What you need to do.
All entries below are to be returned exactly, with pictures left out.

Dataset items
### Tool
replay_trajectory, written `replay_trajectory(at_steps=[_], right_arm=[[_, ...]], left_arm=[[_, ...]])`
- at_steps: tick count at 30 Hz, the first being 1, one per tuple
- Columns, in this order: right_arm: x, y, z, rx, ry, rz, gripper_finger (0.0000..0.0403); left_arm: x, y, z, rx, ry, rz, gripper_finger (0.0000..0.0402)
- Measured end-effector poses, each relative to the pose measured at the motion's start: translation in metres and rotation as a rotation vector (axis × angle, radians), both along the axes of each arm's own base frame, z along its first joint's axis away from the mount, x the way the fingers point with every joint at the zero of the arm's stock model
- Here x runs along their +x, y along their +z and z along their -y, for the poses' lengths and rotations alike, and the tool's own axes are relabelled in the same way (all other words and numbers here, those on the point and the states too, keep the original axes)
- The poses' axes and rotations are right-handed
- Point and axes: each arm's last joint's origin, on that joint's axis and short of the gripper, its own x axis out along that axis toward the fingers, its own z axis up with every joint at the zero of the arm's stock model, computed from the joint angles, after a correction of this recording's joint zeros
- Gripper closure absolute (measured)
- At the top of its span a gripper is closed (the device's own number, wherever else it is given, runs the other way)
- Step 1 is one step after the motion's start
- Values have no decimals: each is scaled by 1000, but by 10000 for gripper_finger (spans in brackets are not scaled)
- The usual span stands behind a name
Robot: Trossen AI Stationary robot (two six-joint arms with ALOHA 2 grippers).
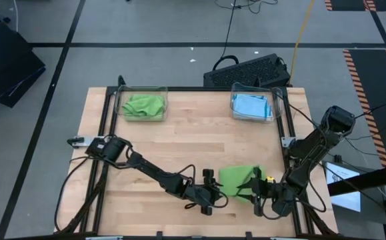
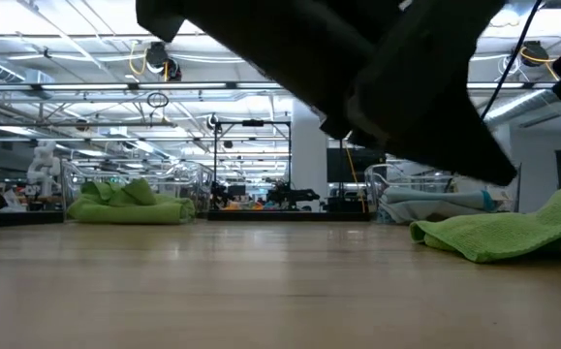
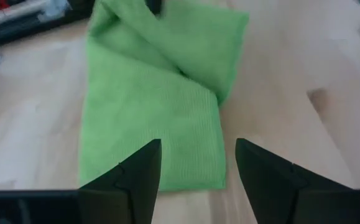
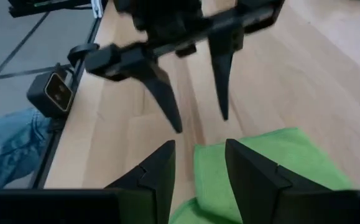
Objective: Fold microfiber towels
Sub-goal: Fold the green microfiber cloth
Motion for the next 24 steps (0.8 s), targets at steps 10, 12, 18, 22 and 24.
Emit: replay_trajectory(at_steps=[10, 12, 18, 22, 24], right_arm=[[8, 1, 7, -38, 27, -26, 268], [6, 0, 5, -29, 35, -31, 268], [4, 1, 2, -43, 35, -9, 268], [4, 1, 2, -29, 31, -10, 268], [3, 1, 1, -21, 32, -10, 268]], left_arm=[[4, -8, -1, -29, -2, 18, 192], [4, -11, 0, -41, 3, 12, 192], [5, -14, 0, -63, 32, 23, 192], [2, -16, 0, -39, 67, 5, 192], [2, -16, 0, -43, 66, 6, 192]])
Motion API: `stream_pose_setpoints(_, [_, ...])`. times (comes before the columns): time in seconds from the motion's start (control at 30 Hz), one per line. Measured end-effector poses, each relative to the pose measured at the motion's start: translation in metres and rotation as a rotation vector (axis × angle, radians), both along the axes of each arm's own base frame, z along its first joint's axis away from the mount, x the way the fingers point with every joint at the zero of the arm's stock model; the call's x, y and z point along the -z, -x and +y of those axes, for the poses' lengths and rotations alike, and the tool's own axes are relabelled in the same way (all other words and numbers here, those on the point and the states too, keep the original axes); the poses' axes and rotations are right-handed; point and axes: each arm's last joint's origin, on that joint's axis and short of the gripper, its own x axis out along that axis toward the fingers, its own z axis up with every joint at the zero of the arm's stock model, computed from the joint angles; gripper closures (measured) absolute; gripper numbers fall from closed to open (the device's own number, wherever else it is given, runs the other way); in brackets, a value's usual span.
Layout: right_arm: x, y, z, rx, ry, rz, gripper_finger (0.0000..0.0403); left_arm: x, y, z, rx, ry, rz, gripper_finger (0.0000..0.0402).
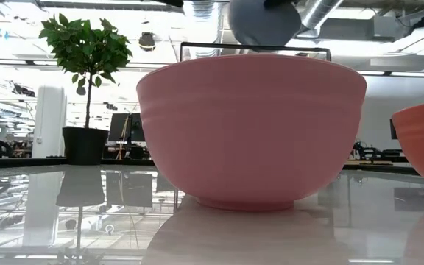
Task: Place and stack bowls onto a shelf
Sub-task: Put the blue bowl on the shelf
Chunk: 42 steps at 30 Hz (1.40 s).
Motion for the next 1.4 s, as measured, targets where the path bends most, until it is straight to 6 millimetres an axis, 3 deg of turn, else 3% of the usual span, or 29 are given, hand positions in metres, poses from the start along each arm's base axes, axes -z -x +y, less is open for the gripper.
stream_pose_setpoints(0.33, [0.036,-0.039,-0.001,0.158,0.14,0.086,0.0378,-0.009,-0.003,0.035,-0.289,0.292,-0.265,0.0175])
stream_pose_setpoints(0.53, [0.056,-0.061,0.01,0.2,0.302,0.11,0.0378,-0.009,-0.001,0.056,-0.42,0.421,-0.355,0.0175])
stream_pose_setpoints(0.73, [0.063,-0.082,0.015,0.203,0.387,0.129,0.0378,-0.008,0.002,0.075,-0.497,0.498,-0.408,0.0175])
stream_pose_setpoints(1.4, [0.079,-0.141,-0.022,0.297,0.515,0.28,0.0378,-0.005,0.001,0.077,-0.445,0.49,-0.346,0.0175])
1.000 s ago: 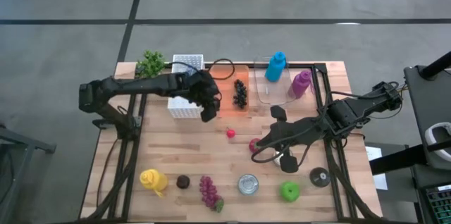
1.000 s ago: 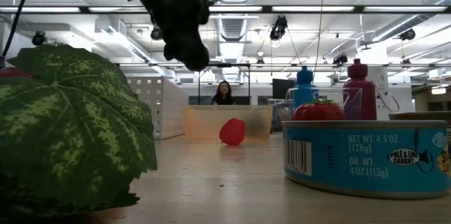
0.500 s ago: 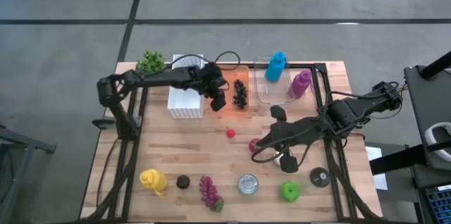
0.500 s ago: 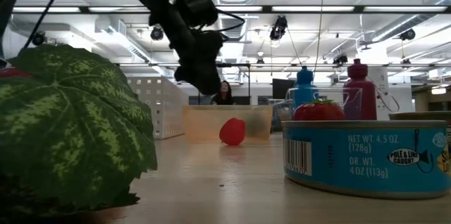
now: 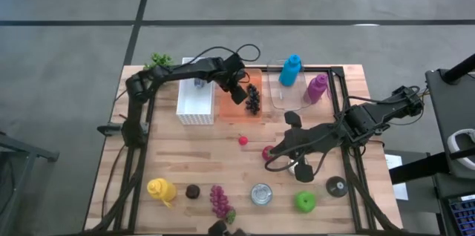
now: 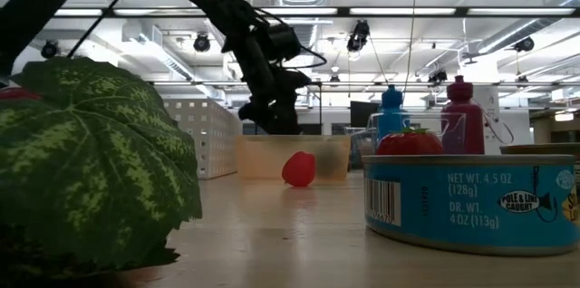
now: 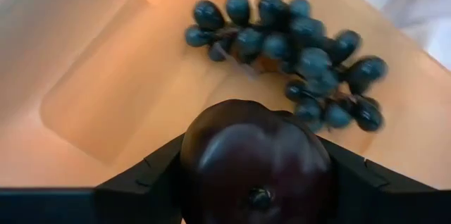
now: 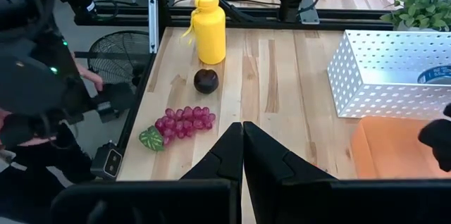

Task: Pick & Place Food Item
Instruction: Put the top plum into the orange bin

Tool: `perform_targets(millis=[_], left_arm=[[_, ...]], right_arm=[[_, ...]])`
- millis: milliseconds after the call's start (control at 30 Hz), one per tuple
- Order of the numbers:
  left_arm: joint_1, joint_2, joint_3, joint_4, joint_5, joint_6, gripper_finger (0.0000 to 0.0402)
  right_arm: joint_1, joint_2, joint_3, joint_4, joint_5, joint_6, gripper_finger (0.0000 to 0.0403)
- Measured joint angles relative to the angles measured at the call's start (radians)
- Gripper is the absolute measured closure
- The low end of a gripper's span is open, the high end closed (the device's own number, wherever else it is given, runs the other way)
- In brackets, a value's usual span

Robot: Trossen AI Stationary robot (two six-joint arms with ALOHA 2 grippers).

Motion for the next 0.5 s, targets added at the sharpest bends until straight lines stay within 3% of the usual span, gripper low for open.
perform_targets(millis=[200, 500], left_arm=[[0.03, 0.035, 0.035, -0.025, 0.031, -0.029, 0.0149], [0.068, 0.035, 0.035, -0.013, 0.036, -0.022, 0.0166]], right_arm=[[0.0, 0.0, 0.0, 0.001, 0.0, 0.0, 0.0394], [0.0, 0.0, 0.0, 0.001, 0.0, 0.0, 0.0394]])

Output.
### Tool
replay_trajectory, written `replay_trajectory(at_steps=[_], right_arm=[[_, ...]], left_arm=[[_, ...]])`
- at_steps: tick count at 30 Hz, the first being 1, one per tuple
- Columns, in this order: right_arm: x, y, z, rx, ry, rz, gripper_finger (0.0000..0.0403); left_arm: x, y, z, rx, ry, rz, gripper_finger (0.0000..0.0402)
- Measured end-effector poses, each relative to the pose measured at the motion's start: translation in metres and rotation as a rotation vector (axis × angle, radians), both along the axes of each arm's own base frame, z along its first joint's axis away from the mount, x the way the fingers point with every joint at the zero of the arm's stock model
- Here x runs along their +x, y along their +z and z along their -y, for the poses' lengths and rotations alike, and the tool's own axes are relabelled in the same way (all other words and numbers here, those on the point and the states too, keep the original axes)
- The poses' axes and rotations are right-handed
- Point and axes: each arm's last joint's origin, on that joint's axis and short of the gripper, its own x axis out along that axis toward the fingers, its own z axis up with every joint at the zero of the arm's stock model, computed from the joint angles, after a correction of this recording's joint zeros
- Gripper closure absolute (measured)
- At the top of its span a gripper is closed (the device's own number, wherever else it is given, runs the other way)
- Step 1 is one step after the motion's start
- Values have no decimals: each is scaled by 1000, but by 10000 for gripper_finger (spans in brackets are not scaled)
- The usual span stands behind a name
Robot: Trossen AI Stationary robot (two six-joint arms with ALOHA 2 grippers).
Objective: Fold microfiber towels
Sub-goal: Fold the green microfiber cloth
Motion for the next 24 steps (0.8 s), targets at steps 10, 12, 18, 22 and 24.
Emit: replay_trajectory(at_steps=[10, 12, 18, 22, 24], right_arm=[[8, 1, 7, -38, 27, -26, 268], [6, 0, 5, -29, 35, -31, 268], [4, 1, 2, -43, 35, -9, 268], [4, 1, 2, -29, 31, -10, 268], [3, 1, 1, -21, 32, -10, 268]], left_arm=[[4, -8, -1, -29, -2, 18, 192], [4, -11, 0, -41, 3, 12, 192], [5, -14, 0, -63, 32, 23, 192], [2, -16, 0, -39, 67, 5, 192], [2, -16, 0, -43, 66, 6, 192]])
Motion API: `stream_pose_setpoints(_, [_, ...])`. times (comes before the columns): time in seconds from the motion's start (control at 30 Hz), one per line. Measured end-effector poses, each relative to the pose measured at the motion's start: translation in metres and rotation as a rotation vector (axis × angle, radians), both along the axes of each arm's own base frame, z along its first joint's axis away from the mount, x the way the fingers point with every joint at the zero of the arm's stock model; the call's x, y and z point along the -z, -x and +y of those axes, for the poses' lengths and rotations alike, and the tool's own axes are relabelled in the same way (all other words and numbers here, those on the point and the states too, keep the original axes); the poses' axes and rotations are right-handed; point and axes: each arm's last joint's origin, on that joint's axis and short of the gripper, its own x axis out along that axis toward the fingers, its own z axis up with every joint at the zero of the arm's stock model, computed from the joint angles; gripper closures (measured) absolute; gripper numbers fall from closed to open (the device's own number, wherever else it is given, runs the other way); in brackets, a value's usual span.
Layout: right_arm: x, y, z, rx, ry, rz, gripper_finger (0.0000..0.0403); left_arm: x, y, z, rx, ry, rz, gripper_finger (0.0000..0.0402).
Task: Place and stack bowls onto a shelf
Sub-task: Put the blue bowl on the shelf
Chunk: 42 steps at 30 Hz (1.40 s).
Motion for the next 1.4 s, as measured, targets where the path bends most, until it is straight to 6 millimetres an axis, 3 deg of turn, else 3% of the usual span, or 29 are given, hand positions in metres, poses from the start along each arm's base axes, axes -z -x +y, less is open for the gripper.
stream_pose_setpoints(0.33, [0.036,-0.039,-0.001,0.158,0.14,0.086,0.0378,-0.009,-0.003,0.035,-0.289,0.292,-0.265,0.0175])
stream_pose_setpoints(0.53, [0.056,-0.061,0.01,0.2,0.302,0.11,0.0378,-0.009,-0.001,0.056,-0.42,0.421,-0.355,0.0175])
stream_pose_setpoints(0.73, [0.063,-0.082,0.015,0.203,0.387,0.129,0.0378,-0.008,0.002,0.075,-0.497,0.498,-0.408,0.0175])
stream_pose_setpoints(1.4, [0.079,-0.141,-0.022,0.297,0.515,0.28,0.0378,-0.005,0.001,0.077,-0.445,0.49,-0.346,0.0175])
1.000 s ago: 
1.000 s ago: 
0.500 s ago: 
0.500 s ago: 
now: 
now: 
now: 
now: 

Task: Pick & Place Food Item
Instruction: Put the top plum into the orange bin

Tool: `perform_targets(millis=[_], left_arm=[[_, ...]], right_arm=[[_, ...]])`
- millis: milliseconds after the call's start (control at 30 Hz), one per tuple
- Order of the numbers:
  left_arm: joint_1, joint_2, joint_3, joint_4, joint_5, joint_6, gripper_finger (0.0000 to 0.0402)
  right_arm: joint_1, joint_2, joint_3, joint_4, joint_5, joint_6, gripper_finger (0.0000 to 0.0403)
- Measured joint angles relative to the angles measured at the call's start (radians)
- Gripper is the absolute measured closure
- The low end of a gripper's span is open, the high end closed (the device's own number, wherever else it is given, runs the other way)
- In brackets, a value's usual span

Robot: Trossen AI Stationary robot (two six-joint arms with ALOHA 2 grippers).

Motion for the next 0.5 s, targets added at the sharpest bends until straight lines stay within 3% of the usual span, gripper low for open.
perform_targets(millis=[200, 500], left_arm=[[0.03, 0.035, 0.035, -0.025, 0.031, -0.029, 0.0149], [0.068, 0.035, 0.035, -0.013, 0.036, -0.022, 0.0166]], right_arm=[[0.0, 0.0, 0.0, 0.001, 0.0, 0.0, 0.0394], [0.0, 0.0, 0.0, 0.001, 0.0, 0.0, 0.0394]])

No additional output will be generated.